Both his joint monograph on functional methods and that on singular perturbations contain original material mostly due to the authors, bringing new ideas and methods that are useful in exploring mathematical models described by linear and nonlinear differential equations. In particular the book on singular perturbations combines results from different parts of mathematics to offer a detailed asymptotic analysis of some important classes of singularly perturbed boundary value problems which are mathematical models for various phenomena in biology, chemistry, engineering. This book has been followed by some related joint papers on abstract semilinear and fully nonlinear evolution equations with significant applications.

In 2019, he published a book on functional analysis, which consists of a mixture of standard functional analysis tools and real world problems.

Gheorghe Moroșanu has also works in Calculus of Variations, Fluid Mechanics, etc.
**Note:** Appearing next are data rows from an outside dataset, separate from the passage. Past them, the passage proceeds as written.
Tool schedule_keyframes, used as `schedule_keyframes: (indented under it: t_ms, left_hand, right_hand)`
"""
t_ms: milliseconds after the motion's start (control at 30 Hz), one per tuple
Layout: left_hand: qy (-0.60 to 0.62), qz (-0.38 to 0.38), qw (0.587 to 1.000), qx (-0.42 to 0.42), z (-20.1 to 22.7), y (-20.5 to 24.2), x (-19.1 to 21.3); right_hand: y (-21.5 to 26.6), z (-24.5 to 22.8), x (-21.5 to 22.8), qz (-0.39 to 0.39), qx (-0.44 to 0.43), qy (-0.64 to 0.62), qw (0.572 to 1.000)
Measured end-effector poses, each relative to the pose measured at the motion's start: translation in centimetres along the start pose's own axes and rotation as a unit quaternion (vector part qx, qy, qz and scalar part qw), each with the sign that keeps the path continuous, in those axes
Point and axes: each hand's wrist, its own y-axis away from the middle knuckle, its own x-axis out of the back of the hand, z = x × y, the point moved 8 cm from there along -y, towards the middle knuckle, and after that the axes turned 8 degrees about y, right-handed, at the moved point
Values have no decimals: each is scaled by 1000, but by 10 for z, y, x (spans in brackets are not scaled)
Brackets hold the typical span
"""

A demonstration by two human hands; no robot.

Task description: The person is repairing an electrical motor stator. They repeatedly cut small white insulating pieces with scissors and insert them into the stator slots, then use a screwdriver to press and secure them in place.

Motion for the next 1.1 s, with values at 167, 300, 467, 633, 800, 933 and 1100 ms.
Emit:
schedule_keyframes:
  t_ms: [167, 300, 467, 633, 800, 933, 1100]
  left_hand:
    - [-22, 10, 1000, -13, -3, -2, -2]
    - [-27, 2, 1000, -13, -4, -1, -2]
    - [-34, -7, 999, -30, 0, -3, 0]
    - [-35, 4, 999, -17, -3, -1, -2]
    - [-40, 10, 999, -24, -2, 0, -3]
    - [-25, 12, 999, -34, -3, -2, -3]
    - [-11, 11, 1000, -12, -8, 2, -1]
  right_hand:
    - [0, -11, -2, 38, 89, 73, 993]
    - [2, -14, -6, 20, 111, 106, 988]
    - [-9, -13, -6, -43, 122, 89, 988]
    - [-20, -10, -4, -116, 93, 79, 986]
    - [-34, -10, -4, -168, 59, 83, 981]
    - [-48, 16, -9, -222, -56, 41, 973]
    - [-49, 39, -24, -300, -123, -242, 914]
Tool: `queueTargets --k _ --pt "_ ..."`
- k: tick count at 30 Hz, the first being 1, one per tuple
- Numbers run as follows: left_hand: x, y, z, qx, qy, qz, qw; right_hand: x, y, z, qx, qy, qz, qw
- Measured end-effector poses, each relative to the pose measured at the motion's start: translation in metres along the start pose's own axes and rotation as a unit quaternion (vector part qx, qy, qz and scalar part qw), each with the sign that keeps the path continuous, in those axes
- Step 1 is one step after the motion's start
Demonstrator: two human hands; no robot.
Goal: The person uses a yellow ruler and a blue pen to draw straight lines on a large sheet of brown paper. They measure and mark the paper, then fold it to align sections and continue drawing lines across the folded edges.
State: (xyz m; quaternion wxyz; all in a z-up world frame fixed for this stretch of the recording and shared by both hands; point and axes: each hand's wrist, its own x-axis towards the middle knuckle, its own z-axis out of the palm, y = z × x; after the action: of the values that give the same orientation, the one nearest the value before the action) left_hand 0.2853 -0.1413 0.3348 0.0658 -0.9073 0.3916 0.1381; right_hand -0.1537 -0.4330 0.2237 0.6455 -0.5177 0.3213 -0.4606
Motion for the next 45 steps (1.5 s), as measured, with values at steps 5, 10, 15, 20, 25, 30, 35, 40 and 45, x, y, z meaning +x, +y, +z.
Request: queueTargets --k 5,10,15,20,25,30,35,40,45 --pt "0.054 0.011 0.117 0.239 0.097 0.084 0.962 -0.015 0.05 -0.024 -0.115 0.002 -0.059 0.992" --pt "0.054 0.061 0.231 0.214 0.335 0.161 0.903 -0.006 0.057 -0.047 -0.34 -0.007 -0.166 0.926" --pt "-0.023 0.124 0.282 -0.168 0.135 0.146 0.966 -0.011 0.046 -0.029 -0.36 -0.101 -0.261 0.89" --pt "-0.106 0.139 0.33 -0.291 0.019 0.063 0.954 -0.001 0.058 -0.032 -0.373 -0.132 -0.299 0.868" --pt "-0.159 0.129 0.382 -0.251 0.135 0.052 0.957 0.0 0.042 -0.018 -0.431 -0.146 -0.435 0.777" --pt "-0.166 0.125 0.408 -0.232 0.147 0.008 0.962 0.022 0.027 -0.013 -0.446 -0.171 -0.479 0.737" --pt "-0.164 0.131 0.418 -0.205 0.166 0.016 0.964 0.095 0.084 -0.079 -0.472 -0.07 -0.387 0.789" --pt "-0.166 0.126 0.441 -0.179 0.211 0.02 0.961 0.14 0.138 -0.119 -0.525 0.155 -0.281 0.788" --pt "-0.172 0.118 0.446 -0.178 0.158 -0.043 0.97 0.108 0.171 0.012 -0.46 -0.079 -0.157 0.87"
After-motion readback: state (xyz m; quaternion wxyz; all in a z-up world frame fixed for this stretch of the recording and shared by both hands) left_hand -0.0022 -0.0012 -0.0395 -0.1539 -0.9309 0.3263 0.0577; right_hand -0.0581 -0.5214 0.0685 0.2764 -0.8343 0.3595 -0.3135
More specifically, his legacy of contributions concerns (but is not limited to) the following topics:

- first and second-order evolution equations in Hilbert spaces;
- initial-boundary value problems for parabolic and hyperbolic partial differential equations and systems (existence, high regularity, stability of solutions, time periodic solutions);
- singular perturbation theory for nonlinear partial differential equations and semilinear evolution equations in Hilbert spaces;
- boundary value problems for elliptic equations, including equations involving p-Laplacians, related eigenvalue problems;
- nonlinear ordinary differential equations, integro-differential equations, delay differential equations, equations involving ordinary p-Laplacians;
- monotone operators, nonlinear differential operators;
- difference equations in Hilbert spaces, including proximal point algorithms;
- the Fourier method for solving abstract evolution equations;
- optimization, input identifiability, optimal control;
- applications in acoustics, capillarity theory, diffusion processes, fluid flows, hydraulics, integrated circuits, mathematical biology and ecology, nonlinear oscillators, phase field equations, self-organized systems, telegraph systems, etc.

In 1983 he was awarded the Gheorghe Lazăr Prize of the Romanian Academy in recognition of his outstanding contributions to the theory of hyperbolic partial differential equations.
For the book of functional analysis mentioned above, Gheorghe Morosanu received in 2021 the Nicolae Teodorescu Prize from the Academy of Romanian Scientists.

He holds Honorary Doctorates from the University of Craiova, Romania and from the Ovidius University, Constanța, Romania. In 2019, he received the title of Professor Honoris Causa from the Babeș-Bolyai University, Cluj-Napoca, Romania

A school (in Darabani) Gheorghe Moroșanu himself attended between 1957 and 1965 has been named after him since 2007, when he also received the title of Honorary Citizen of Darabani in recognition of his accomplishments.

In 2020 he became a Corresponding Member of the Academy of Romanian Scientists, then Full Member in 2022.

In 2025 Gheorghe Moroșanu was awarded the title of Professor Emeritus of the Alexandru Ioan Cuza University of Iași, and in 2026 he became a Corresponding Member of the Accademia Peloritana dei Pericolanti, Messina, Italia.